> _Work order_
From the data below, retype exactly the lines starting with the one that contains "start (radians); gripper" and ending with the one that contains "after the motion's", both included.

> _Records for this task_

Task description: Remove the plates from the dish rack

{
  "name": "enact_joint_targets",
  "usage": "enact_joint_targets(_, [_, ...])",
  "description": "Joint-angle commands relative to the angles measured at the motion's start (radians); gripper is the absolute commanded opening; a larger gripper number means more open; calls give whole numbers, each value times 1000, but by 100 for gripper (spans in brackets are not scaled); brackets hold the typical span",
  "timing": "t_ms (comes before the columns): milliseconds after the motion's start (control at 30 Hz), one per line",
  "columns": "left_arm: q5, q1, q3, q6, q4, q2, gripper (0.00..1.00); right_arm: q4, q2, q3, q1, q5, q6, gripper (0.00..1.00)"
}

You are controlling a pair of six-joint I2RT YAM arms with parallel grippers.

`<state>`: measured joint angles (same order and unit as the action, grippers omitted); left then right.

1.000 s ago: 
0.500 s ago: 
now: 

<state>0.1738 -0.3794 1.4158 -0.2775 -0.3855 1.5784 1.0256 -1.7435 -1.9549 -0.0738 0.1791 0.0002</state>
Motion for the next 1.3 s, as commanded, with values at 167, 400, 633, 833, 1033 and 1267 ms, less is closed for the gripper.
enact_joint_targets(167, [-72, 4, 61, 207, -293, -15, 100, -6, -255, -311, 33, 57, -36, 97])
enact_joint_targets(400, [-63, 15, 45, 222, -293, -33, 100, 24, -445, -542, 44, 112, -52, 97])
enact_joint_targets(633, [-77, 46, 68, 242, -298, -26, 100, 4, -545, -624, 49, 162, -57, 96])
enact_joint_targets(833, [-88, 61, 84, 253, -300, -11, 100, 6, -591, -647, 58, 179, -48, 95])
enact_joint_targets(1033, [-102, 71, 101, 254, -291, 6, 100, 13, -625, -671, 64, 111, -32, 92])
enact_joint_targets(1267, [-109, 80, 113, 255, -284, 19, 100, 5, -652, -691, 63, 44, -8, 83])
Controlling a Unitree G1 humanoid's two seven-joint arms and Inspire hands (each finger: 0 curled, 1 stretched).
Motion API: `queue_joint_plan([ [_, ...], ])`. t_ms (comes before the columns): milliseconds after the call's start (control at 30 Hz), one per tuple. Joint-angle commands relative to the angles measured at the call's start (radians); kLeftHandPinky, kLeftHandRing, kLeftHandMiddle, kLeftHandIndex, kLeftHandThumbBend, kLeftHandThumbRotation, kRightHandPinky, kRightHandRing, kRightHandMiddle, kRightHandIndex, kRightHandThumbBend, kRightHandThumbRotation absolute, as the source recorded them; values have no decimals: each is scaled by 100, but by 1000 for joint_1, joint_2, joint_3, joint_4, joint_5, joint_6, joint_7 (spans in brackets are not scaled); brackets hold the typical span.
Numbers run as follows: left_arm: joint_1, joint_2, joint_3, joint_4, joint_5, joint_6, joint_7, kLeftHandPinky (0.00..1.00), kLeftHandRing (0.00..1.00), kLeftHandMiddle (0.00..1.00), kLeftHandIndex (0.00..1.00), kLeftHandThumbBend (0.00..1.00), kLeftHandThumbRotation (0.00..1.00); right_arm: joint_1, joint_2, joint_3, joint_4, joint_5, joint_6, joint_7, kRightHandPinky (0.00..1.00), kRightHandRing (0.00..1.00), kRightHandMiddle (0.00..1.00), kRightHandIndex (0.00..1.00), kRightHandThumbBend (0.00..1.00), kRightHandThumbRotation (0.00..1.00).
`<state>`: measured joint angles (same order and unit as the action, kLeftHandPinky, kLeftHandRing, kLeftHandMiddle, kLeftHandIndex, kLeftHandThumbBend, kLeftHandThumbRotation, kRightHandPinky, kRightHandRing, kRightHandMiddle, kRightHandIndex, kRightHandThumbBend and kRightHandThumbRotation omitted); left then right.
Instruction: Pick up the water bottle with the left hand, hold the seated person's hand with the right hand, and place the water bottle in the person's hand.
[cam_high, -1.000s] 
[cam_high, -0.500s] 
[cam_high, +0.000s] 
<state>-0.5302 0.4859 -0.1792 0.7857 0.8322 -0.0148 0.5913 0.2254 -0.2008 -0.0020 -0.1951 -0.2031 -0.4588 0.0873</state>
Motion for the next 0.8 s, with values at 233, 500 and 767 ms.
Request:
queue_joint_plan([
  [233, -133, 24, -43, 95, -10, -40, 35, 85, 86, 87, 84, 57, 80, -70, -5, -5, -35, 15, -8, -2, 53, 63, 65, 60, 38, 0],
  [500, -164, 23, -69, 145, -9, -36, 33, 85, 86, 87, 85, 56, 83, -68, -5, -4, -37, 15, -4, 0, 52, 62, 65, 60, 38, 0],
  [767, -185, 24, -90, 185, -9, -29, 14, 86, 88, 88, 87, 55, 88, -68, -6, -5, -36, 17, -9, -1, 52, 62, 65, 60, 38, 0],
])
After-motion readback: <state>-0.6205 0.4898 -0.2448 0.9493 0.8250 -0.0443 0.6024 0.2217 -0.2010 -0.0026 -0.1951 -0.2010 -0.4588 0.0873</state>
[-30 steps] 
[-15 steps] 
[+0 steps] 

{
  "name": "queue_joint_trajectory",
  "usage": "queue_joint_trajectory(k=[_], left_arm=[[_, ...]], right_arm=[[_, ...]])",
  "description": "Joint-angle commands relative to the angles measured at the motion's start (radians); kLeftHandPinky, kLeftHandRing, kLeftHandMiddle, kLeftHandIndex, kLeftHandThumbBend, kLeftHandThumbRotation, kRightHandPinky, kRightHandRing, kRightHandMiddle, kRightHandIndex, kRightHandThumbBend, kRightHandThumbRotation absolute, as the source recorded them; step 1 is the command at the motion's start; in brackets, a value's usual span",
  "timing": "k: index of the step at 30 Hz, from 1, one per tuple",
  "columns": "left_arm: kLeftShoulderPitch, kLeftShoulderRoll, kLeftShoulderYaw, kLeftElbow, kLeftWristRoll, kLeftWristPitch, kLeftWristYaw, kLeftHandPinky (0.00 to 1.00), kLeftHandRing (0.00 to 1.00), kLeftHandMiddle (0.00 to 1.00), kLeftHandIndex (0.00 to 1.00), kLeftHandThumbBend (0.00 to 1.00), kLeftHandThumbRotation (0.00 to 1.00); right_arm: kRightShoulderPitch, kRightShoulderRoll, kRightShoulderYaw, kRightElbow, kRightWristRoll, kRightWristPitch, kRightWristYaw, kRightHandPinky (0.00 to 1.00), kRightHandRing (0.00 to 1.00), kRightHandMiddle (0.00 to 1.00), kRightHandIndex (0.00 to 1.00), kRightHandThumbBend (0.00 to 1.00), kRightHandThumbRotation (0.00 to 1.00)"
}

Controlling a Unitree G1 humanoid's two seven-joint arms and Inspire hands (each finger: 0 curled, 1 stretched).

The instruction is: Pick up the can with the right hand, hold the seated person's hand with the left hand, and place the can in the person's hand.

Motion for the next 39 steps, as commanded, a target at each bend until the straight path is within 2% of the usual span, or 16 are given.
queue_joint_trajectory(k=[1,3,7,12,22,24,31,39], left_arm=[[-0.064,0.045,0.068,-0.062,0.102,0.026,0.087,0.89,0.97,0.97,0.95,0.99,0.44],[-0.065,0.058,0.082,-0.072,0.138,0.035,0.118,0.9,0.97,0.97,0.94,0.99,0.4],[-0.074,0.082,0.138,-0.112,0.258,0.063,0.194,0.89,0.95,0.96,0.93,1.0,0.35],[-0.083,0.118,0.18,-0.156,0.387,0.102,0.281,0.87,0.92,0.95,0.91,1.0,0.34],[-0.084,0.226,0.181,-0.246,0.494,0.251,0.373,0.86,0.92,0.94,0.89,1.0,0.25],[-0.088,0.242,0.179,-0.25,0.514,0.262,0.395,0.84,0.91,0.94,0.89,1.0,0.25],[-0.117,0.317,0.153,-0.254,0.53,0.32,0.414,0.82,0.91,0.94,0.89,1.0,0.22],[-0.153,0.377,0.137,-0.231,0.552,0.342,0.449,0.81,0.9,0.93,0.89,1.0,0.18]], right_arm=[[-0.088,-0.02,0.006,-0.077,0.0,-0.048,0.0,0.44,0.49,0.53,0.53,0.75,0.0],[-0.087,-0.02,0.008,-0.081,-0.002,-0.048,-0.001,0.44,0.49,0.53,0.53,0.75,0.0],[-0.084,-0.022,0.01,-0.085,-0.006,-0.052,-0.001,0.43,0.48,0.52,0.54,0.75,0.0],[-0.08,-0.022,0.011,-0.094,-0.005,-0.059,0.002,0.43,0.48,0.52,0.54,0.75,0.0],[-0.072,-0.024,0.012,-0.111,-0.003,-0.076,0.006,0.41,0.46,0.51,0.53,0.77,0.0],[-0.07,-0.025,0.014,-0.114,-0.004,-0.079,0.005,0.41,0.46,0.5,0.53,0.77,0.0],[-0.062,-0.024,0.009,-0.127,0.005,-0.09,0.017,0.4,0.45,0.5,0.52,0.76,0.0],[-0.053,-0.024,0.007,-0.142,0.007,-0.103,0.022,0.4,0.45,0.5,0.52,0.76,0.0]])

> _Written solution_
  "description": "Joint-angle commands relative to the angles measured at the motion's start (radians); gripper is the absolute commanded opening; a larger gripper number means more open; calls give whole numbers, each value times 1000, but by 100 for gripper (spans in brackets are not scaled); brackets hold the typical span",
  "timing": "t_ms (comes before the columns): milliseconds after the motion's start (control at 30 Hz), one per line",

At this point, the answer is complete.